How Outdoor Outfitters Arc’Teryx Elevated their Marketing Budgets & Performance with Allocadia
“We can easily and efficiently relocate spend. No more scrutinizing spreadsheets.”
– Suzanne Blankenstein, Channel Marketing, Arc’teryx
Arc’teryx is an outdoor equipment company headquartered in Vancouver, British Columbia, that develops innovative climbing, skiing and alpine products. They have an impressive team of 50 marketers across 6 teams and all Arc’Teryx products are designed & engineered at the company’s facilities in North Vancouver, British Columbia.
Before they started using Allocadia, the Arc’teryx marketing team was managing its budget in Microsoft Excel spreadsheets. One part-time employee spent 20 hours a week managing the budget and her entire job was reconciling budget and coding invoices.
The marketing budget was treated as a lump sum, which was then siloed into departments. The specific teams had no visibility into their spending. A lot of line items were often miscategorized or missing. And, since the budget was managed in spreadsheets, the teams couldn’t report on spending through multiple dimensions. Getting a real-time view of forecasted spend versus actual spend to share with leadership was next to impossible.
At Arc’teryx, nothing is more important than design and craftsmanship. The company places a huge emphasis on aesthetics, and many of the marketing leaders have graphic design backgrounds.

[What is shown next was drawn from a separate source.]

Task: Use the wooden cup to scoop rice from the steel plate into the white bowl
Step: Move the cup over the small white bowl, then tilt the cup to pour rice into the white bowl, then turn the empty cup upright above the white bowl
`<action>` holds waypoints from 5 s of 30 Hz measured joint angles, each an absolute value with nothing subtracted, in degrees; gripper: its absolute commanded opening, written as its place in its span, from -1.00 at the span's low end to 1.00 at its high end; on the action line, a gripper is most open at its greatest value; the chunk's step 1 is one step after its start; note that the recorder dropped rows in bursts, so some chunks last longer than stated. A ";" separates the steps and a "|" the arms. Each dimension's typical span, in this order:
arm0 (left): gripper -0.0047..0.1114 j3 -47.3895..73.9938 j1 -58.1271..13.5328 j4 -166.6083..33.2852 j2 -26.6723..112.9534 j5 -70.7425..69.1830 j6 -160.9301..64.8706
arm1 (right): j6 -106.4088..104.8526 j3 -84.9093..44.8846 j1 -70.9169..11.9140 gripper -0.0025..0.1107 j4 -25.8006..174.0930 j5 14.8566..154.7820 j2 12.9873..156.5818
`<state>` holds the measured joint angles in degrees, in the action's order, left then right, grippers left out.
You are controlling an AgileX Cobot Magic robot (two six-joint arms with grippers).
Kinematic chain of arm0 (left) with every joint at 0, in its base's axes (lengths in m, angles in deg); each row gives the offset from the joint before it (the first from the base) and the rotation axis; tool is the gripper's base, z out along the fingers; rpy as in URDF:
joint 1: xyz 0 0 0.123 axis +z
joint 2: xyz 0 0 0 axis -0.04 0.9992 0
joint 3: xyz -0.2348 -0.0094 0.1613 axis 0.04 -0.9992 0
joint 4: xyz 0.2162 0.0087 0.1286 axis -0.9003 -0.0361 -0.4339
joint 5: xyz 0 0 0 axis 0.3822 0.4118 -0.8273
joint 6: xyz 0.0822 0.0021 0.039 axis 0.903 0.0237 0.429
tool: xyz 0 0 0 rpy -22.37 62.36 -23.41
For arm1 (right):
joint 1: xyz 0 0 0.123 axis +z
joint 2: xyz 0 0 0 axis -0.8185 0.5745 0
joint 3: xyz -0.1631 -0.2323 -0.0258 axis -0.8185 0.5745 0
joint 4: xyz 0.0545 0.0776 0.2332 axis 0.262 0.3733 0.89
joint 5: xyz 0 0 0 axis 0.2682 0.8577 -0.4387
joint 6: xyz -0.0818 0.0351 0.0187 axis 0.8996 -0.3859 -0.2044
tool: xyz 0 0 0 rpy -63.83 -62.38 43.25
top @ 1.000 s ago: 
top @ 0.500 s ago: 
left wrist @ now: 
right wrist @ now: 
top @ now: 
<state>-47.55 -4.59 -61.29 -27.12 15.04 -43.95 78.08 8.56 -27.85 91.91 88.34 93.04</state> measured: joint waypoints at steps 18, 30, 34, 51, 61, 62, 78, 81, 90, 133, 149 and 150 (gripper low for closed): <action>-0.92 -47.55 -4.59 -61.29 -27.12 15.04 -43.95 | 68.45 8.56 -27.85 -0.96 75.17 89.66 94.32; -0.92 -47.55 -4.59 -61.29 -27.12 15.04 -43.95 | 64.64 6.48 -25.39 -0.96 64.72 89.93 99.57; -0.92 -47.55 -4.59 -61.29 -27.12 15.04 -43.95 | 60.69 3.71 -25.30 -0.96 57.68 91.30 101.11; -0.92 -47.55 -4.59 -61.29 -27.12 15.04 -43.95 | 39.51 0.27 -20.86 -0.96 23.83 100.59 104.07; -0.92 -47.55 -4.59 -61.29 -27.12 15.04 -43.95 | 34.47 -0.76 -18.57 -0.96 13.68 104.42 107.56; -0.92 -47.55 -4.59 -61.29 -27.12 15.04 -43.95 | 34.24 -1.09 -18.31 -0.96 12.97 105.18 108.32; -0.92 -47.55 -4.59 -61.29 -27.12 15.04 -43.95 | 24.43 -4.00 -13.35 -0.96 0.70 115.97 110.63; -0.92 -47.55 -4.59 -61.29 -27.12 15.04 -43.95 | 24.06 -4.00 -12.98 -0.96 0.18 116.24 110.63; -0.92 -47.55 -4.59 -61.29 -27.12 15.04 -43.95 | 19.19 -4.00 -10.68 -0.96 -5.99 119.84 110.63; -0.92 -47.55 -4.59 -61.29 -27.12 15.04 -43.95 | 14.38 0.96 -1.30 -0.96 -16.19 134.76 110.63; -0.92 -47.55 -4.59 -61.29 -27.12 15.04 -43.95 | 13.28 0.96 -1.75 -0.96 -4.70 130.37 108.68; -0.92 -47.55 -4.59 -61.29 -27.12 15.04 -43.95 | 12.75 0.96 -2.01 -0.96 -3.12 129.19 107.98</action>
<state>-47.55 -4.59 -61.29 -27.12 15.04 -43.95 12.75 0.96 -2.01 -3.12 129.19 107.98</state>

They sought a marketing performance management solution that would allow for better budget management, but that could also also tell the story of their marketing performance in an visually attractive, user-friendly way.
“It has taken some time for us to get comfortable with hanging up our spreadsheets,” says Suzanne Blankenstein, Channel Marketing Coordinator at Arc’teryx, describing the training and onboarding process. Getting marketing staff comfortable with a new budgeting process is always a challenge, but the Arc’teryx team has been impressed with the consistent training and support they’ve received from Allocadia.
“Some other software companies implement and leave, whereas Allocadia built a relationship with us,” she says. “They’re a friendly group who want to make sure the software is a success for us. They made us feel at ease, so no question is too silly. They also have a social platform where you can chat with other users. That’s a great experience bank.”
Solutions & Benefits
Since implementing Allocadia, each team within the marketing department is now responsible for its own budget. They plan their spend and are accountable for the results. Every month, the teams meet to review the previous month’s spend and diagnose how it affects their forecast for the rest of the year — a conversation that wouldn’t have been possible before Allocadia.
Suzanne says Allocadia has helped shed a light on important budget details. “Each team can explain their spend in so much more detail now,” she says. “For example, we can see what we spent on graphics or bar staff at a specific trade show. Before, we could only see what we spent for the entire show.”
Arc’Teryx uses Allocadia to track spend not just by team or department, but also by business unit, channel, activity and brand. The result of this increased visibility and accountability is that marketers are empowered with data when they approach leadership or finance about budget changes.
And, some teams have changed their spending mindset, since they know that they’re now accountable for their own bottom line. Every month, actual spend data is imported from the finance system to Allocadia.
Now, marketing and finance leaders can quickly view key analytics such as forecast versus target, actuals versus target, planned spend, plan versus forecast, and much more.
Every marketer who’s ever owned a budget knows the difficulty of answering detailed questions on the fly. After implementing Allocadia, marketers at Arc’teryx can answer those questions without a second thought. “We can easily and efficiently reallocate spend,” says Suzanne. “When someone asks, ‘Can we afford to spend an additional $5,000 on an event?’ we have an answer.”